_Your instructions_: What you need to produce is the complete listing, repeated exactly.

*** Data Section Begins ***

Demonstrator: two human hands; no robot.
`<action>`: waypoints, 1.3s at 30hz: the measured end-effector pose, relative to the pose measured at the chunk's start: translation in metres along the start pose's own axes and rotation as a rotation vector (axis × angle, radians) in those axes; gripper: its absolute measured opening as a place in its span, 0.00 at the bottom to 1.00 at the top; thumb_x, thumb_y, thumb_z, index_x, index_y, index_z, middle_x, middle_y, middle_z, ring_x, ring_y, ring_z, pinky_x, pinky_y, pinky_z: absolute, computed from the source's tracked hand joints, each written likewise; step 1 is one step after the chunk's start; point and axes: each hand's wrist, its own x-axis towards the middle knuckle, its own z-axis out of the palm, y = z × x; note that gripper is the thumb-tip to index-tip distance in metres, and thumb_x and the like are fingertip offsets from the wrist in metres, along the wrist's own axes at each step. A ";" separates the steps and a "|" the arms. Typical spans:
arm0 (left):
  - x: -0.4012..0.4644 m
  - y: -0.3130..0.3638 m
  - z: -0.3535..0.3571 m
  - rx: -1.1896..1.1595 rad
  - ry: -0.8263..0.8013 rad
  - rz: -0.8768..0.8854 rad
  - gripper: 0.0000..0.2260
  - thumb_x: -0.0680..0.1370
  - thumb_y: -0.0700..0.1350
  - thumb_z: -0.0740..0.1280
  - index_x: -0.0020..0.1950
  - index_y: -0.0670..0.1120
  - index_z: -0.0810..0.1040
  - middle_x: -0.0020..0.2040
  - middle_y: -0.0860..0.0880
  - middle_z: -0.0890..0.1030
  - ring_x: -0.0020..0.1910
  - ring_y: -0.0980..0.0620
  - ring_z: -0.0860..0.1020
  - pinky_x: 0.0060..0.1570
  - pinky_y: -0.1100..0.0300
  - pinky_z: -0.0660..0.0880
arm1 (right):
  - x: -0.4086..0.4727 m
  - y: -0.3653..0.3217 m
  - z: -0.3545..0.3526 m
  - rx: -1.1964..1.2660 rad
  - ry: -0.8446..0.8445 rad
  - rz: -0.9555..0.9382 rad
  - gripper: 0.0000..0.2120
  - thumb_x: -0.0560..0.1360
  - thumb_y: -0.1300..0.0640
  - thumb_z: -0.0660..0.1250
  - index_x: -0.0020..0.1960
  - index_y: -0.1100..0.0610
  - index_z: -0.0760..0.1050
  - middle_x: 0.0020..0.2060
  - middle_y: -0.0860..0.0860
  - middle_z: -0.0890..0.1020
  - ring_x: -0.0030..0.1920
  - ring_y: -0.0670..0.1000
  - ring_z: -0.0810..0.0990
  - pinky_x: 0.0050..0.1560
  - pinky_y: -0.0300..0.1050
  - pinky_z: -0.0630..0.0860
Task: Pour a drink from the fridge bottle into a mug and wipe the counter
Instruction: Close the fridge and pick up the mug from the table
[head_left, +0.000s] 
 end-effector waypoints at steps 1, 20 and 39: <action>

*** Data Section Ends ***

_Exercise output_:
Demonstrator: two human hands; no robot.
`<action>`: waypoints, 1.3s at 30hz: the measured end-effector pose, relative to the pose measured at the chunk's start: translation in metres along the start pose's own axes and rotation as a rotation vector (axis × angle, radians) in those axes; gripper: its absolute measured opening as a place in its span, 0.00 at the bottom to 1.00 at the top; thumb_x, thumb_y, thumb_z, index_x, index_y, index_z, middle_x, middle_y, middle_z, ring_x, ring_y, ring_z, pinky_x, pinky_y, pinky_z: absolute, computed from the source's tracked hand joints, each written likewise; step 1 is one step after the chunk's start; point and axes: each hand's wrist, its own x-axis towards the middle knuckle, its own z-axis out of the palm, y = z × x; note that gripper is the thumb-tip to index-tip distance in metres, and thumb_x and the like are fingertip offsets from the wrist in metres, along the wrist's own axes at each step. A ";" separates the steps and a "|" the arms. Typical spans:
arm0 (left):
  - x: -0.4012..0.4644 m
  - y: -0.3130..0.3638 m
  - z: -0.3535..0.3571 m
  - rx: -1.1896..1.1595 rad
  - ry: -0.8263..0.8013 rad
  - rz: -0.8768..0.8854 rad
  - gripper: 0.0000..0.2260
  - thumb_x: -0.0680..0.1370
  - thumb_y: -0.0700..0.1350
  - thumb_z: -0.0740..0.1280
  - index_x: -0.0020..0.1950
  - index_y: -0.0670..0.1120
  - index_z: -0.0810..0.1040
  - middle_x: -0.0020..0.2040
  - middle_y: -0.0860..0.0880
  - middle_z: -0.0890..0.1030
  - ring_x: -0.0020..0.1910
  - ring_y: -0.0980..0.0620
  - ring_z: -0.0860..0.1020
  - pinky_x: 0.0060..0.1570
  - pinky_y: -0.1100..0.0300
  - pinky_z: -0.0660..0.0880
arm1 (right):
  - x: -0.4086..0.4727 m
  - y: -0.3653..0.3217 m
  - z: -0.3545..0.3526 m
  - rx: -1.1964..1.2660 rad
  - ry: -0.8446..0.8445 rad
  - rz: -0.9555..0.9382 rad
  - gripper: 0.0000..0.2120
  - thumb_x: -0.0560..0.1360
  - thumb_y: -0.1300..0.0640
  - thumb_z: -0.0660..0.1250
  - index_x: -0.0020..0.1960
  - index_y: -0.1100..0.0610
  - index_z: -0.0760..0.1050
  - middle_x: 0.0020..0.2060
  - middle_y: -0.0860..0.0860
  - middle_z: -0.0890..0.1020
  - ring_x: -0.0030..0.1920
  - ring_y: -0.0670..0.1000
  - ring_z: -0.0810..0.0990
  - pinky_x: 0.0050..0.1560
  - pinky_y: -0.0300..0.1050
  - pinky_z: -0.0630..0.0860
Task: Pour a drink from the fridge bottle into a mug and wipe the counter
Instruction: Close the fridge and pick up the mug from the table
[head_left, +0.000s] 
 end-effector waypoints at steps 1, 20 and 39: <action>

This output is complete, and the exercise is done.